Aim of the task:
Transcribe all data verbatim. Skip the pictures.

══════════════════════════════

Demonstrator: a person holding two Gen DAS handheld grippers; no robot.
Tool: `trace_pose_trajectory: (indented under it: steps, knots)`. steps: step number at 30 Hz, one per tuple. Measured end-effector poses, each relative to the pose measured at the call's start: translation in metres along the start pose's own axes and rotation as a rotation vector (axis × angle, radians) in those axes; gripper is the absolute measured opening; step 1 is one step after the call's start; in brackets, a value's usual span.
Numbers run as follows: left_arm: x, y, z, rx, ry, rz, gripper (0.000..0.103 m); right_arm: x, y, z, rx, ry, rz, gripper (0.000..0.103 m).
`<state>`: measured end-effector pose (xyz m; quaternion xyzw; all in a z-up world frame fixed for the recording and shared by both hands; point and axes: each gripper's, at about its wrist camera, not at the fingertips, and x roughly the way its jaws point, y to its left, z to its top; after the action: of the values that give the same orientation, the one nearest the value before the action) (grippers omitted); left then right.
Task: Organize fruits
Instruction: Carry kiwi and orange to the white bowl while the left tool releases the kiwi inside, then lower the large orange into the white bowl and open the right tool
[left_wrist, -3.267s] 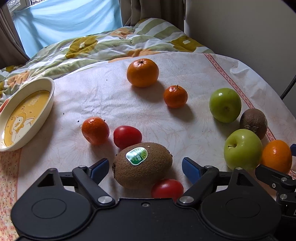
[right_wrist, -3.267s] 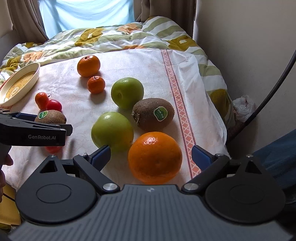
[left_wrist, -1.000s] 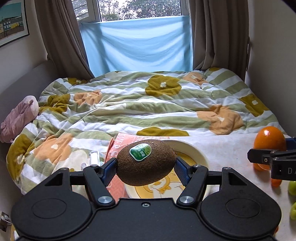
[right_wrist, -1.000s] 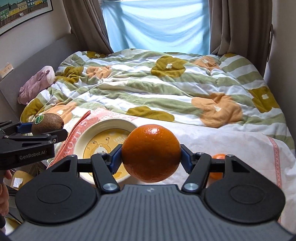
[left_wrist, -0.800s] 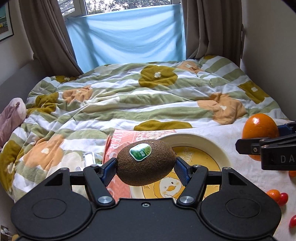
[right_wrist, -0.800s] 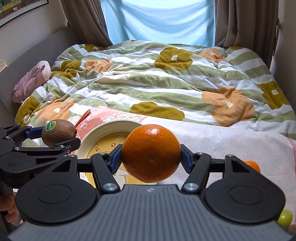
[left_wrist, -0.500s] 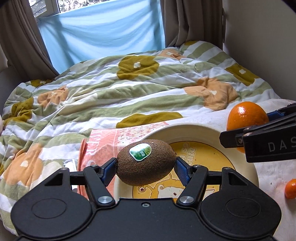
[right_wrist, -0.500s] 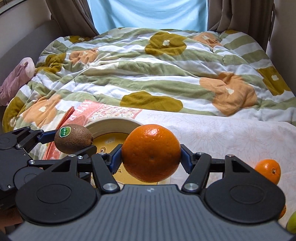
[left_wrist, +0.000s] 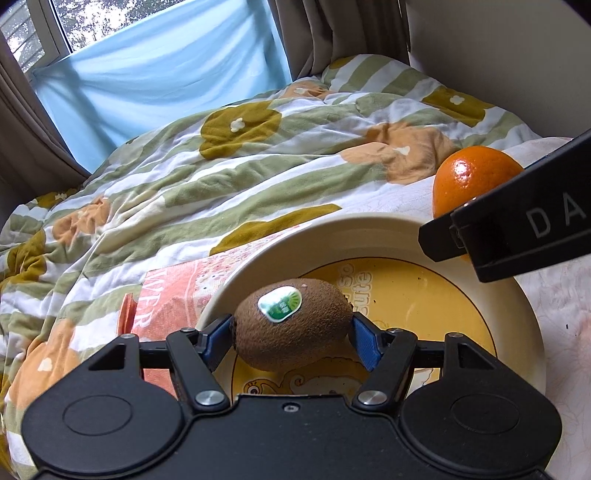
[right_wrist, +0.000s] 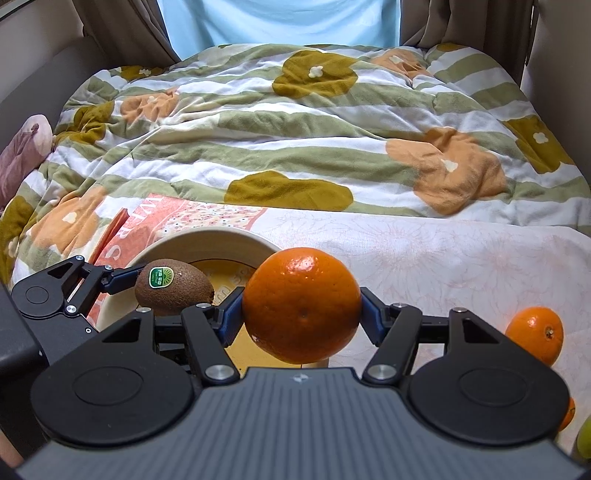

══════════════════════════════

Answer box:
Demonstrator: a person holding two Gen DAS handheld grippers; no robot.
Tool: `trace_pose_trajectory: (indented under it: steps, knots)`. steps: step number at 30 Hz, one per tuple. Measured end-effector poses, each relative to the pose measured at the call's start: translation in metres along the start pose's own axes and rotation as a rotation vector (axis × angle, radians) in those axes; gripper is the absolute measured opening; step 1 is one step after the call's start; in brackets, a value's usual span.
Numbers run as follows: left_arm: x, y, z, rx, ry, rz, gripper (0.000..0.103 m); right_arm: x, y, z, rx, ry, rz, gripper (0.000..0.103 m).
`<state>`: measured end-effector pose (xyz m; quaternion xyzw; all in a z-up world frame fixed for the recording and shared by both hands; point and axes: each gripper's, at about its wrist camera, not at the fingertips, and x roughly the way its jaws point, y to its left, z to its top; after the action: of the values that give the same orientation, the one nearest the value before the action) (grippers omitted); left then right.
Task: Organize fruits
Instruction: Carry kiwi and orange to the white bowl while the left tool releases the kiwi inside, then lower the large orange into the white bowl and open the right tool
[left_wrist, -3.267s] 
[right_wrist, -3.267s] 
[left_wrist, -1.000s] 
[right_wrist, -1.000s] 
[left_wrist, -0.800s] 
[right_wrist, -0.800s] 
[left_wrist, -0.500s] 
[right_wrist, -0.500s] 
[left_wrist, +0.000s] 
[right_wrist, +0.000s] 

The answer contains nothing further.